■ Your task: Would you reproduce the entries exactly, including every line?
*** Data to use
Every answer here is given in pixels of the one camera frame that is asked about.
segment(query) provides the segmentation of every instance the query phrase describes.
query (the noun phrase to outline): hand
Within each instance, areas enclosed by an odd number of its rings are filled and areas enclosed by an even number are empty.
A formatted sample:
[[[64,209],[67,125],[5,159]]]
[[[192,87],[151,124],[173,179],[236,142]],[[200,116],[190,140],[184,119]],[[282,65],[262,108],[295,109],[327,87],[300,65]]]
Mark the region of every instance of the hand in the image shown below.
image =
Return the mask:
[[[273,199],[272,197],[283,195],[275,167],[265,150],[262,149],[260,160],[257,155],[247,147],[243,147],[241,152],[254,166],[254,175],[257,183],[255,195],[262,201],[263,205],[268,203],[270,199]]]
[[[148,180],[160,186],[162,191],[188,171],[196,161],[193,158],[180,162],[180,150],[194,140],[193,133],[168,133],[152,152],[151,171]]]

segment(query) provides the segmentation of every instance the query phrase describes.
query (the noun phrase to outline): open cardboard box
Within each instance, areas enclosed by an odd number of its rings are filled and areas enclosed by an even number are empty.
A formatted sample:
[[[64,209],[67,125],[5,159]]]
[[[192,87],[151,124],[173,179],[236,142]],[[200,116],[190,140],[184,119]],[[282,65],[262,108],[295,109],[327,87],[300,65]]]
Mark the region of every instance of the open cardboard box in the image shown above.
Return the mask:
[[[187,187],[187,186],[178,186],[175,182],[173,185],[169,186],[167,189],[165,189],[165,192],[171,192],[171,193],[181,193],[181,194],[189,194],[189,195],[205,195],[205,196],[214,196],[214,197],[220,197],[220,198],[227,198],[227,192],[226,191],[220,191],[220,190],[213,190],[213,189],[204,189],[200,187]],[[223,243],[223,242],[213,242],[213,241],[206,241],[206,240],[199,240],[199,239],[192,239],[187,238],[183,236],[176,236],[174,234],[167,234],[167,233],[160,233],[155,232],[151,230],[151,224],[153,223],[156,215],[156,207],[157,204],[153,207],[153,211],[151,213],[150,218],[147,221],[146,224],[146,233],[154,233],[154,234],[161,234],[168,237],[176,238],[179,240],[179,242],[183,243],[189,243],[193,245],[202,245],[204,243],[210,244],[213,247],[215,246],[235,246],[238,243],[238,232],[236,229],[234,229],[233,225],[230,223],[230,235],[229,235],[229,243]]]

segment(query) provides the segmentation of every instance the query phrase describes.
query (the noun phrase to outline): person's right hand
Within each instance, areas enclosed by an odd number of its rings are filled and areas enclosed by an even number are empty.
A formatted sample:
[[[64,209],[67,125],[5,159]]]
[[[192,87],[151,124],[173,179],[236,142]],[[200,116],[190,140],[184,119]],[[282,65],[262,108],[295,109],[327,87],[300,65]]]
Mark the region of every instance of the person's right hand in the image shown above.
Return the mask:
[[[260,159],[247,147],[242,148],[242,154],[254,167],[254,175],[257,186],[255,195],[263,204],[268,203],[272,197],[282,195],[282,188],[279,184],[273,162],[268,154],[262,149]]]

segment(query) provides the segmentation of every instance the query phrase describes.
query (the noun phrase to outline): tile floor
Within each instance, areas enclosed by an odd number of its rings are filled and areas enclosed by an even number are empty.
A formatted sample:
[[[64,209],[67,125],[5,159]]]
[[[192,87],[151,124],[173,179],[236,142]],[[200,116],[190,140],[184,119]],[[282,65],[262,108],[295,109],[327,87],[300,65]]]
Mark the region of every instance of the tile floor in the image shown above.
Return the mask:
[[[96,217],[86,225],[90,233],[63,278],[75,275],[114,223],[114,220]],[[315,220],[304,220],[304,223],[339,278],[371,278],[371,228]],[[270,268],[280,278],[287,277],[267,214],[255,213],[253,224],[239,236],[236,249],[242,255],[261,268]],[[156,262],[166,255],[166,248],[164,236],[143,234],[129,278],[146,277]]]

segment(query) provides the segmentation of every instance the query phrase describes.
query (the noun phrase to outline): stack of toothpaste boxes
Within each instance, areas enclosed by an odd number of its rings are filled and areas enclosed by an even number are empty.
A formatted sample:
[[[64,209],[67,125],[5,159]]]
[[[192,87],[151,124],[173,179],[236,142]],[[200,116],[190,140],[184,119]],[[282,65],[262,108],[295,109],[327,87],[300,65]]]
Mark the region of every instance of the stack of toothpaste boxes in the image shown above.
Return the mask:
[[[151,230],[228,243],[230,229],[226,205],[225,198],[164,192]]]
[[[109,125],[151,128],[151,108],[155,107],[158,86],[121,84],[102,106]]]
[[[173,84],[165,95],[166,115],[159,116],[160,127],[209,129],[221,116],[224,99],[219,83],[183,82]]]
******
■ Expected output:
Every answer here is given in pixels of the one camera frame that is asked about.
segment(query) provides the segmentation of every instance the query phrase describes.
query (the noun phrase to outline): hand
Within each instance, areas enclosed by an odd number of its rings are filled and areas enclosed by an even number are empty.
A formatted sample:
[[[64,209],[67,125],[5,159]]]
[[[192,87],[151,124],[173,179],[236,142]],[[200,116],[190,140],[184,119]],[[282,65],[262,108],[295,109],[327,87],[300,65]]]
Mark the region of every instance of the hand in the image shown below.
image =
Return the mask:
[[[273,199],[272,197],[283,195],[275,167],[265,150],[262,149],[260,160],[257,155],[247,147],[243,147],[241,152],[254,166],[254,175],[257,183],[255,195],[262,201],[263,205],[268,203],[270,199]]]
[[[148,180],[160,186],[162,191],[188,171],[196,161],[193,158],[180,162],[180,150],[194,140],[193,133],[168,133],[152,152],[151,171]]]

segment(query) provides the segmentation of every instance the query phrase describes.
query (the noun phrase to outline): open cardboard box
Within each instance, areas enclosed by an odd number of its rings are filled and areas enclosed by an even number are empty.
A formatted sample:
[[[64,209],[67,125],[5,159]]]
[[[192,87],[151,124],[173,179],[236,142]],[[200,116],[190,140],[184,119]],[[282,65],[262,108],[295,109],[327,87],[300,65]]]
Mark the region of every instance of the open cardboard box in the image shown above.
Return the mask:
[[[187,187],[187,186],[178,186],[175,182],[173,185],[169,186],[167,189],[165,189],[165,192],[171,192],[171,193],[181,193],[181,194],[189,194],[189,195],[205,195],[205,196],[214,196],[214,197],[220,197],[220,198],[227,198],[227,192],[226,191],[220,191],[220,190],[213,190],[213,189],[204,189],[200,187]],[[223,243],[223,242],[213,242],[213,241],[206,241],[206,240],[199,240],[199,239],[192,239],[187,238],[183,236],[176,236],[174,234],[167,234],[167,233],[160,233],[155,232],[151,230],[151,224],[153,223],[156,215],[156,207],[157,204],[153,207],[153,211],[151,213],[150,218],[147,221],[146,224],[146,233],[154,233],[154,234],[161,234],[168,237],[176,238],[179,240],[179,242],[183,243],[189,243],[193,245],[202,245],[204,243],[210,244],[213,247],[215,246],[235,246],[238,243],[238,232],[236,229],[234,229],[233,225],[230,223],[230,235],[229,235],[229,243]]]

segment(query) provides the segmentation of every instance the query phrase describes.
query (the noun phrase to outline): person's right hand
Within each instance, areas enclosed by an odd number of its rings are filled and areas enclosed by an even number are empty.
A formatted sample:
[[[64,209],[67,125],[5,159]]]
[[[192,87],[151,124],[173,179],[236,142]],[[200,116],[190,140],[184,119]],[[282,65],[262,108],[295,109],[327,87],[300,65]]]
Mark the region of every instance of the person's right hand in the image shown above.
Return the mask:
[[[260,159],[247,147],[242,148],[242,154],[254,167],[254,175],[257,186],[255,195],[263,204],[268,203],[272,197],[282,195],[282,188],[279,184],[273,162],[268,154],[262,149]]]

segment(query) provides the segmentation of every instance the query phrase describes.
query (the noun phrase to outline): tile floor
Within each instance, areas enclosed by an odd number of its rings are filled and areas enclosed by an even number are empty.
A formatted sample:
[[[64,209],[67,125],[5,159]]]
[[[192,87],[151,124],[173,179],[236,142]],[[200,116],[190,140],[184,119]],[[282,65],[262,108],[295,109],[327,87],[300,65]]]
Mark the region of every instance of the tile floor in the image shown above.
Return the mask:
[[[96,217],[86,225],[90,233],[63,278],[75,275],[114,223],[114,220]],[[315,220],[304,220],[304,223],[339,278],[371,278],[371,228]],[[270,268],[280,278],[287,277],[267,214],[255,213],[253,224],[239,236],[236,249],[242,255],[261,268]],[[156,262],[166,255],[166,248],[164,236],[143,234],[129,278],[146,277]]]

segment(query) provides the segmentation of every instance the query phrase describes.
query (the noun phrase to outline): stack of toothpaste boxes
Within each instance, areas enclosed by an odd number of its rings are filled and areas enclosed by an even number are empty.
A formatted sample:
[[[64,209],[67,125],[5,159]]]
[[[192,87],[151,124],[173,179],[236,142]],[[200,116],[190,140],[184,119]],[[282,65],[262,108],[295,109],[327,87],[300,65]]]
Mark the region of every instance of the stack of toothpaste boxes in the image shown above.
Return the mask:
[[[151,230],[228,243],[230,229],[226,205],[225,198],[164,192]]]
[[[109,125],[151,128],[151,108],[155,107],[158,86],[121,84],[102,106]]]
[[[173,84],[165,95],[166,115],[159,116],[160,127],[209,129],[221,116],[224,99],[219,83],[183,82]]]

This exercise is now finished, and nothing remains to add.